Members of the committee who resigned include actor Kal Penn, artist Chuck Close and author Jhumpa Lahiri.

The mass resignations follow the dissolution of two of Trump’s jobs advisory panels, the manufacturing council and the Strategy & Policy Forum, after prominent business leaders spoke out against Trump’s pandering to white nationalists. The disbanding of those panels began when Merck CEO Kenneth Frazier resigned from the manufacturing council and issued a blistering condemnation of Trump. Several CEOs on the council followed suit, and members of the Strategy & Policy Forum privately discussed leaving the panel. As the advisory councils began to fall apart, Trump abruptly announced he was disbanding them himself, in an apparent attempt to prevent further public fallout.

The members of the arts commission decided to resign this week and spent the past few days drafting the letter, according to the Washington Post.

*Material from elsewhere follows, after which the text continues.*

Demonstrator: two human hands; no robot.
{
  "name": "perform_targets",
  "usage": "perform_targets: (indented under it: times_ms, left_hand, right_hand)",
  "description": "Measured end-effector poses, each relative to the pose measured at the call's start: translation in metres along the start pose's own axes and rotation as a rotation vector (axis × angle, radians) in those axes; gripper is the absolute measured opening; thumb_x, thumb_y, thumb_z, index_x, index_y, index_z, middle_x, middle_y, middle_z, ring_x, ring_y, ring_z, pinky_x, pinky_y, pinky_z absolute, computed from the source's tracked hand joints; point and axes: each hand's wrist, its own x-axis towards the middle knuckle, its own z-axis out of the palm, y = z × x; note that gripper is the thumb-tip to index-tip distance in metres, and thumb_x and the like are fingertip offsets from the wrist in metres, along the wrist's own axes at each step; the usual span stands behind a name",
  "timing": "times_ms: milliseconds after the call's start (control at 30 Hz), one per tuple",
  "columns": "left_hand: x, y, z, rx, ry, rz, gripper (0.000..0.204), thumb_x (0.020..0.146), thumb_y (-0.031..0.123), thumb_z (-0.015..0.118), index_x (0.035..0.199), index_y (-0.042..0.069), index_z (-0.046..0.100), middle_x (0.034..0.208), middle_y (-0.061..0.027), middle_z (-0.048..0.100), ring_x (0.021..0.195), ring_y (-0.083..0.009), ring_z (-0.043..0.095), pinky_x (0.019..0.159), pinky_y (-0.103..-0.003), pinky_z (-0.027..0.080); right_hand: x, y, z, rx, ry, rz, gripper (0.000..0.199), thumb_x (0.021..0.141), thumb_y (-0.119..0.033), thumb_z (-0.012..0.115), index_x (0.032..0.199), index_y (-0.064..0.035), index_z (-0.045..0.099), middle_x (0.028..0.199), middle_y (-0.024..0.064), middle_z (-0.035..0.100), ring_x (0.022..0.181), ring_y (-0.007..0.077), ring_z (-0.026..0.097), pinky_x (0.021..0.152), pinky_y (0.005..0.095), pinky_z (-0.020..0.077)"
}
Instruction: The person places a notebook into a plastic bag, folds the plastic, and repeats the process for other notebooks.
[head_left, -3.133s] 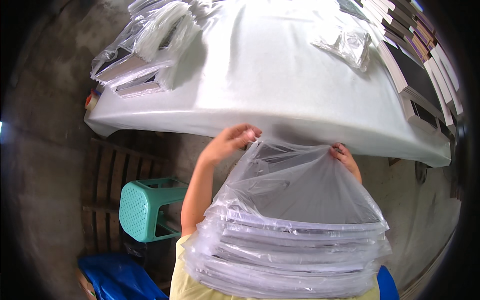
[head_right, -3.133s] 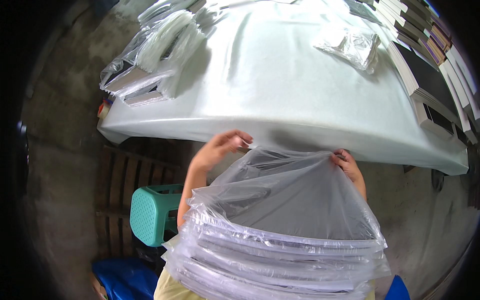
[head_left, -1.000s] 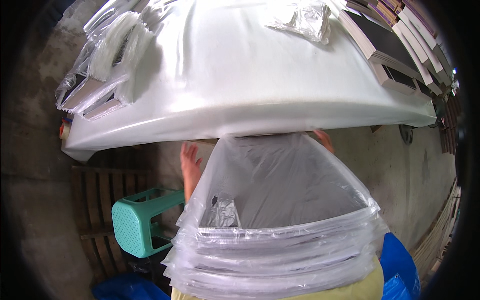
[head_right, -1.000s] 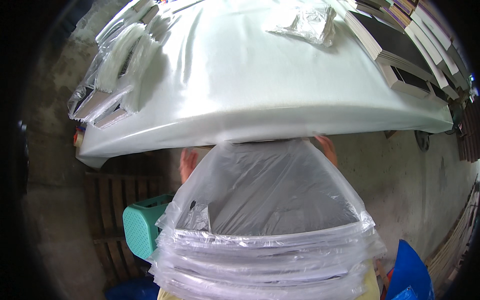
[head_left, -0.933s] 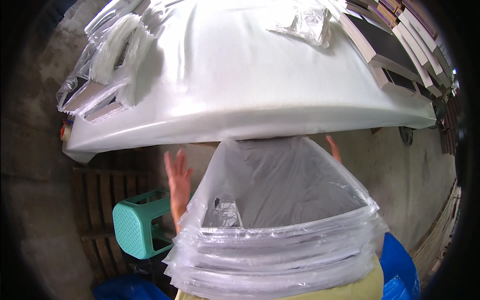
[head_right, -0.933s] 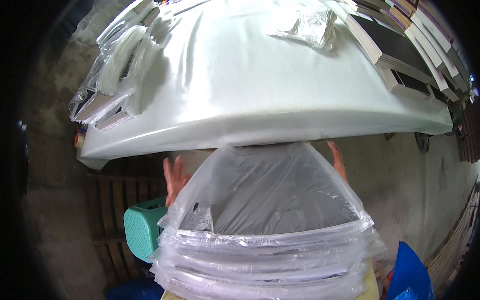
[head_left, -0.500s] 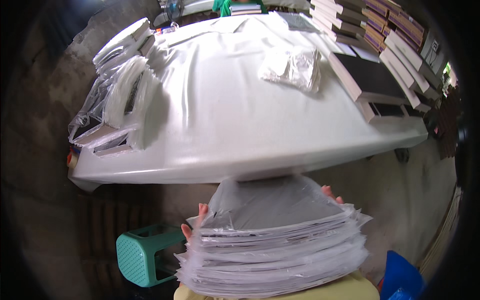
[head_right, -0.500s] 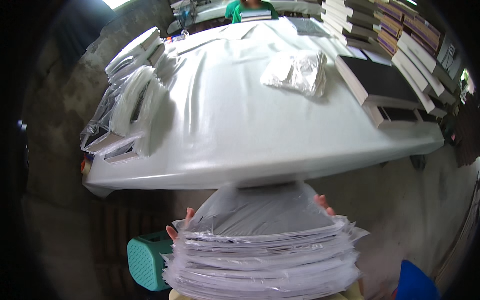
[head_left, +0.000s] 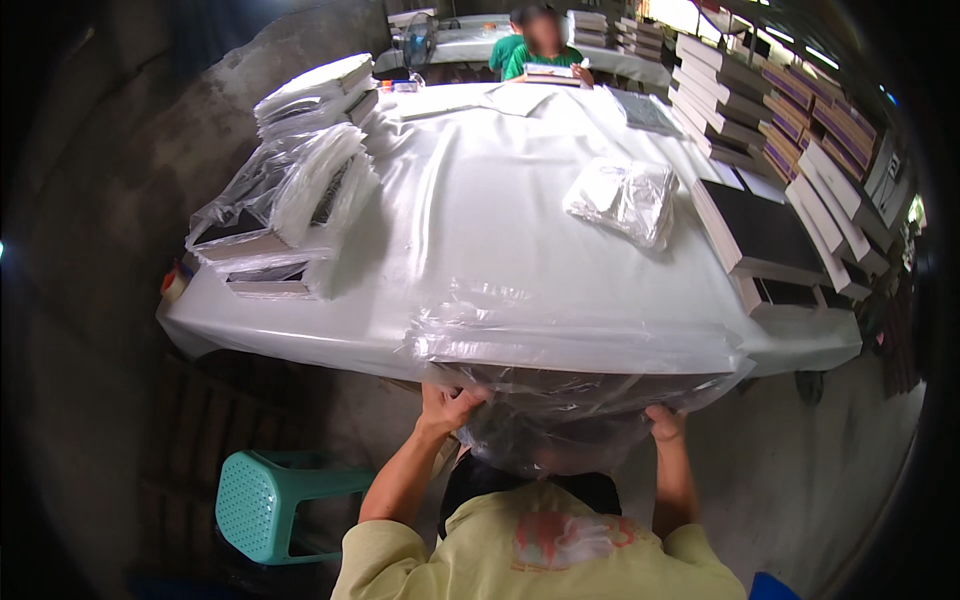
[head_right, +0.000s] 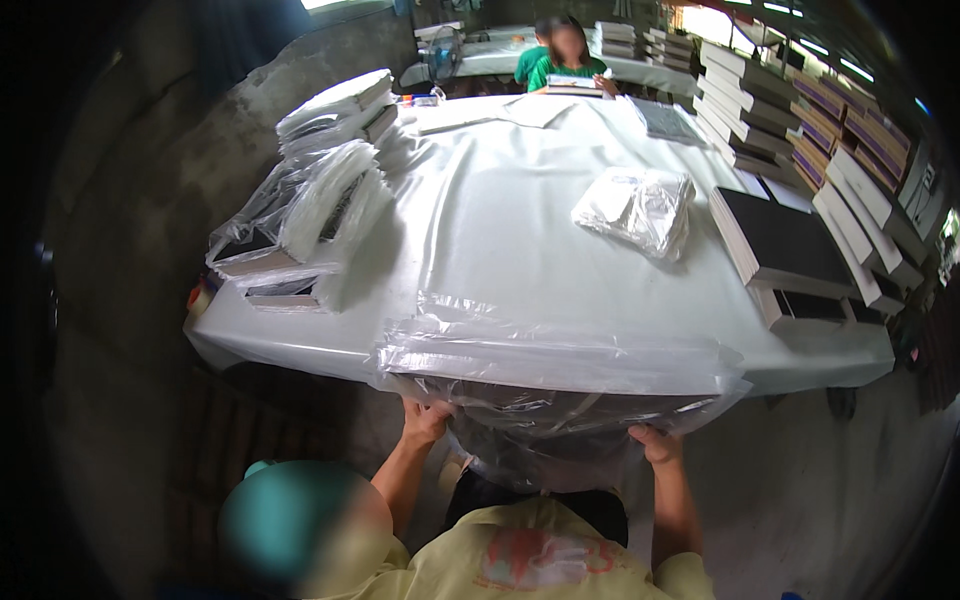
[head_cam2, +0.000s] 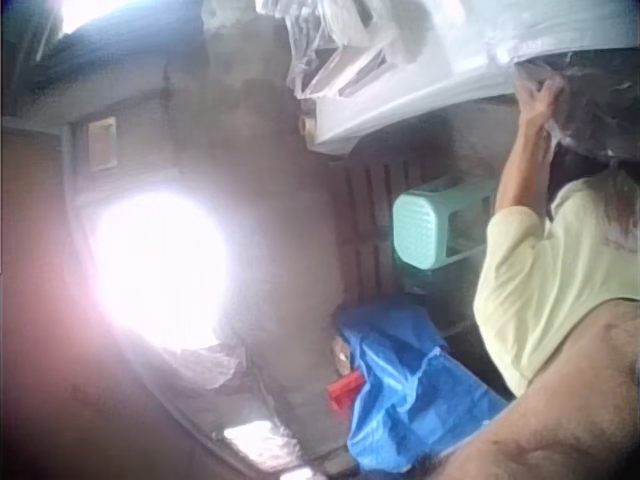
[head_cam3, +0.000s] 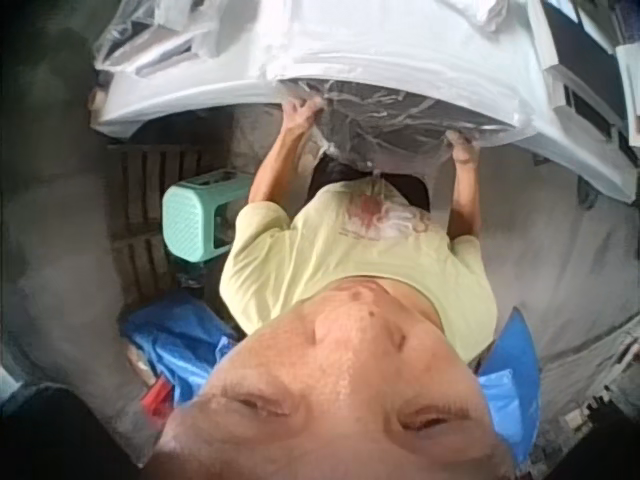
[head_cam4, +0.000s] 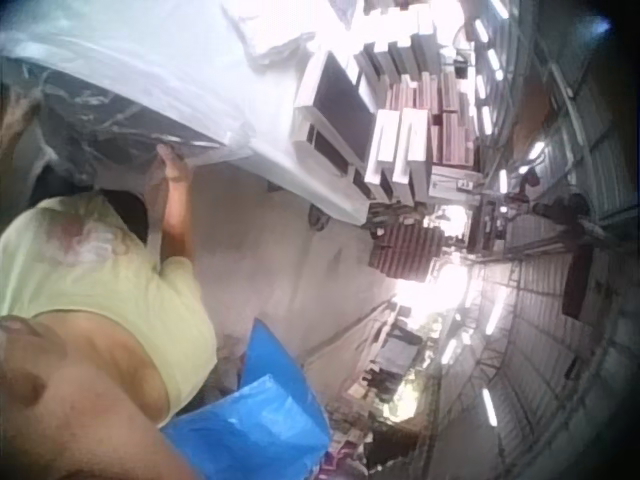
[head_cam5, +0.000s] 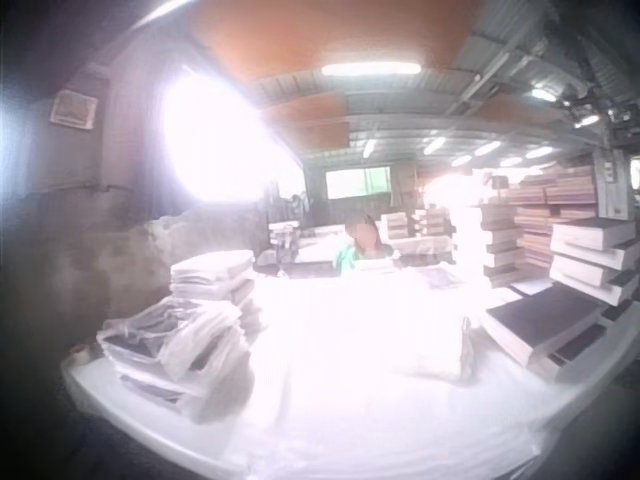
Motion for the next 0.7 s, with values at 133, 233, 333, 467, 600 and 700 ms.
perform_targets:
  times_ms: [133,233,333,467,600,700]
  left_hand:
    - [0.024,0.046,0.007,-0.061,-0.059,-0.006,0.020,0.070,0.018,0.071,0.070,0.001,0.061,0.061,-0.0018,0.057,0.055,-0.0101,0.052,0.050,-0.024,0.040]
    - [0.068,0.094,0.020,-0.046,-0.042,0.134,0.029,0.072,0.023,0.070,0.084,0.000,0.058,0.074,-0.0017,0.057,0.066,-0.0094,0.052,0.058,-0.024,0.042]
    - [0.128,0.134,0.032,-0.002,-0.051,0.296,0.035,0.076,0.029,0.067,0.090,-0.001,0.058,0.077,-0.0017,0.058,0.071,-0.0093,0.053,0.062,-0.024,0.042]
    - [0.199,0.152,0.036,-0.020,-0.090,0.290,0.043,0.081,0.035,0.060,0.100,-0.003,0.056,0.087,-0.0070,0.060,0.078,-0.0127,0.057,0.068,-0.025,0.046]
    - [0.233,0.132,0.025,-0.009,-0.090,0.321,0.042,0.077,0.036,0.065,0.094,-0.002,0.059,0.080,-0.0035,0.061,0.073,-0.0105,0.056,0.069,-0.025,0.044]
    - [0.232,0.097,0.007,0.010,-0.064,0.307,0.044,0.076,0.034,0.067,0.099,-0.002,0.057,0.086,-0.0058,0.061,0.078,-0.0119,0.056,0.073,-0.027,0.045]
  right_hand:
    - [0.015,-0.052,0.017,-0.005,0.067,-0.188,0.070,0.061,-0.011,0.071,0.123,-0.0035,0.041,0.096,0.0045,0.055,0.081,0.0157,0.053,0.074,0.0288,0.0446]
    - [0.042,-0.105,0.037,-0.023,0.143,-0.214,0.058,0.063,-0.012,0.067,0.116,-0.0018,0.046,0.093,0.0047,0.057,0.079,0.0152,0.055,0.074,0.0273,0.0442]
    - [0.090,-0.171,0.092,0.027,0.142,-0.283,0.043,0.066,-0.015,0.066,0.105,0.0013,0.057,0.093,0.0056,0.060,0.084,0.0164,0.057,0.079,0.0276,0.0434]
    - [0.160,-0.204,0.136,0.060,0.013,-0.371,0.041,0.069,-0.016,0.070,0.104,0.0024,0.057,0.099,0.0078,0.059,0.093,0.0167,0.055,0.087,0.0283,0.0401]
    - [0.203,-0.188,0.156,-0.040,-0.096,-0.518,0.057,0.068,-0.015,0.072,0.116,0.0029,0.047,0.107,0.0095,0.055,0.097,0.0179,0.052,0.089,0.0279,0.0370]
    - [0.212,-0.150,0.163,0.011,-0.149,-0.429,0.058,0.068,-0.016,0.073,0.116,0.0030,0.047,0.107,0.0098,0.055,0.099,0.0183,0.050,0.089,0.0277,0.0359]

Andrew Weinstein, a lawyer appointed to the committee by former President Barack Obama, told TPM on Friday that Kal Penn reached out to the group this week about quitting in protest. Weinstein also confirmed that the members of the committee purposefully spelled out the word “resist” with the first letter of each paragraph, crediting Penn with that idea.

“For a President who has crossed so many lines, this was just one too many,” Weinstein told TPM of his decision to quit the committee now. “They’re all too many, but this in particular.”

He also noted that he submitted his resignation in January, but that it was never recorded. He said he then agreed to stay on to help the committee finish some work, but since the inauguration, the panel hasn’t heard from the Trump administration at all. The committee made efforts to safeguard certain programs they managed by transferring them to different agencies, but has been mostly inactive this year, Weinstein said.

“We weren’t interacting with the Trump administration,” he told TPM.

The members went beyond Trump’s comments on the Charlottesville violence in their letter, however, criticizing him for attacking the press, threatening arts and humanities funding and pulling out of the Paris climate agreement as well.

“Ignoring your hateful rhetoric would have made us complicit in your words and actions. We took a patriotic oath to support and defend the Constitution of the United States against all enemies, foreign and domestic,” the members concluded. “Supremacy, discrimination, and vitriol are not American values. Your values are not American values. We must be better than this. We are better than this. If this is not clear to you, then we call on your to resign tour office, too.”